§ TASK TO COMPLETE:
Could you write out exactly the lines from the one that contains "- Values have" through the last line of the listing below, both included and nothing more?
---
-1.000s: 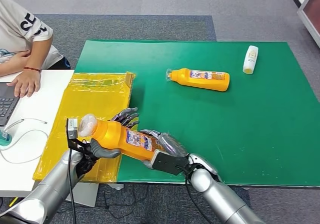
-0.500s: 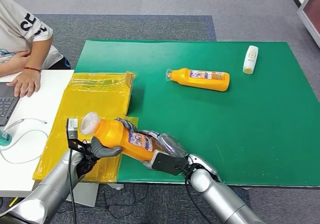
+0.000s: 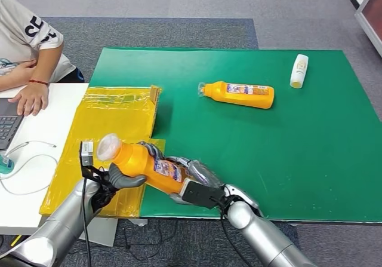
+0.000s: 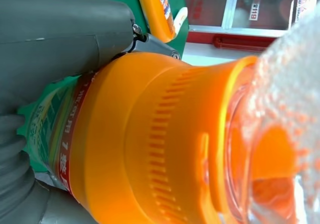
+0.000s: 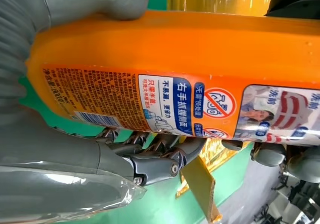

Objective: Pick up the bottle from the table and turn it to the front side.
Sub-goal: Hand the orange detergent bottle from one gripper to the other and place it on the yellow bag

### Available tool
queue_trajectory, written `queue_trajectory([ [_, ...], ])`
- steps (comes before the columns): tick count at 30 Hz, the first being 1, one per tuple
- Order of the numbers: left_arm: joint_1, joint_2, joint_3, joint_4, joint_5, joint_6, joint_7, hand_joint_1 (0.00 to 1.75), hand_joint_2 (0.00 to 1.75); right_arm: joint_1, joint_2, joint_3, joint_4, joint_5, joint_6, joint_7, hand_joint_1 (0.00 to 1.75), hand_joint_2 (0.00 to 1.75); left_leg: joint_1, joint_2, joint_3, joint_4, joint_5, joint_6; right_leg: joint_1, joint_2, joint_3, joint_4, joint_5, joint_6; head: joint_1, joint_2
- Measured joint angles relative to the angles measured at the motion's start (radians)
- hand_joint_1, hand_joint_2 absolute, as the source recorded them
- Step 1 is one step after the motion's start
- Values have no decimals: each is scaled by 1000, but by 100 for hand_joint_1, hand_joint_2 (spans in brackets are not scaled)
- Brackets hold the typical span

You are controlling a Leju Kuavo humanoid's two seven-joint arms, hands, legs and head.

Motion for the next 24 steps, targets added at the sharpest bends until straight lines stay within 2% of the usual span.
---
§ SOLVED PROBLEM:
- Values have no decimals: each is scaled by 1000, but by 100 for hand_joint_1, hand_joint_2 (spans in brackets are not scaled)
- Brackets hold the typical span

You are controlling a Leju Kuavo humanoid's two seven-joint arms, hands, legs and head.

Motion for the next 24 steps, targets added at the sharpest bends until straight lines stay within 2% of the usual span.

That's the answer, with nothing more to add.